ECLI:NL:CRVB:2022:506
Centrale Raad van Beroep
- Hoger beroep
- Rechtspraak.nl
Ingezetenschap en Wajong-uitkering: beoordeling van duurzame band met Nederland
In deze zaak gaat het om de vraag of appellant op zijn achttiende verjaardag als ingezetene van Nederland kan worden beschouwd in het kader van de Wet werk en arbeidsondersteuning jonggehandicapten (Wajong). Appellant, geboren op [geboortedatum] 2005, heeft in hoger beroep aangevoerd dat hij al voor zijn meerderjarigheid banden met Nederland had, maar de Centrale Raad van Beroep oordeelt dat deze banden niet kwalificeren als een duurzame band van persoonlijke aard. De Raad bevestigt de eerdere uitspraak van de rechtbank Overijssel, waarin werd geoordeeld dat appellant op zijn achttiende verjaardag geen ingezetene was, omdat hij pas op zijn twintigste in Nederland was ingeschreven.

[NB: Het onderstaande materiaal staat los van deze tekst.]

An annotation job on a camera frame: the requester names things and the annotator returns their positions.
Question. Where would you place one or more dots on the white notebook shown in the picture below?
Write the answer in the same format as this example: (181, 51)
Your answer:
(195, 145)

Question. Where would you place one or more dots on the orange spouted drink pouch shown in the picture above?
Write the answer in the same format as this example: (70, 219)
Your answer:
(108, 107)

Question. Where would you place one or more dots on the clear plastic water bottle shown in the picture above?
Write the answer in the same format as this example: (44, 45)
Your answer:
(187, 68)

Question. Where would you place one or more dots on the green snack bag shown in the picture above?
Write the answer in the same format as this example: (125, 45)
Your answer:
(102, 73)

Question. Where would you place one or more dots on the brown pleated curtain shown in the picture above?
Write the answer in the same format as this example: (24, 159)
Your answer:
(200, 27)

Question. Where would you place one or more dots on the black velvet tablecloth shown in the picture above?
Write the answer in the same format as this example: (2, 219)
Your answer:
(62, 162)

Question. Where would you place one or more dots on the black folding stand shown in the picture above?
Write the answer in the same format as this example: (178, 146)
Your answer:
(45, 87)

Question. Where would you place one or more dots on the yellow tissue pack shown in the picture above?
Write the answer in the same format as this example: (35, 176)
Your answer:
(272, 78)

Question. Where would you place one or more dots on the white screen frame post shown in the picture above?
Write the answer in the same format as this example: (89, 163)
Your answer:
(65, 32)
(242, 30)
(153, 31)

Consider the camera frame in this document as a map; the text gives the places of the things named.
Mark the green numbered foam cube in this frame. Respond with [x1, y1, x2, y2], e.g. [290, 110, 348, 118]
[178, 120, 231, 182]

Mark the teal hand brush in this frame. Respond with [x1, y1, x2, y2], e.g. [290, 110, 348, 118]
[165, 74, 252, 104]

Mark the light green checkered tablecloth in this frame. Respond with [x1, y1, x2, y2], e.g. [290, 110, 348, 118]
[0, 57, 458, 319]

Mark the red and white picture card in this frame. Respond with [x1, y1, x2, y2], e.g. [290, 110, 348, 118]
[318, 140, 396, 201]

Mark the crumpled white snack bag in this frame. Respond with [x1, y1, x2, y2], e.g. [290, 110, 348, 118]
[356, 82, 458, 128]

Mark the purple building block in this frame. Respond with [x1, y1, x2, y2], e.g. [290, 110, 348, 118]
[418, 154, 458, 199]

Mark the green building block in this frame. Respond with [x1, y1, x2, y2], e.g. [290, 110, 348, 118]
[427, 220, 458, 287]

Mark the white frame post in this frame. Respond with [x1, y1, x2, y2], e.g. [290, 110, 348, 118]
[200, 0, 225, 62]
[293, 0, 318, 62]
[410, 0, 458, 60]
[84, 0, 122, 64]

De Raad wijst erop dat de omstandigheden die appellant aanvoert, zoals de steun van zijn moeder en de aanwezigheid van familie in Nederland, niet voldoende zijn om aan te nemen dat er sprake was van een duurzame band met Nederland. De Raad concludeert dat het hoger beroep niet slaagt en bevestigt de aangevallen uitspraak.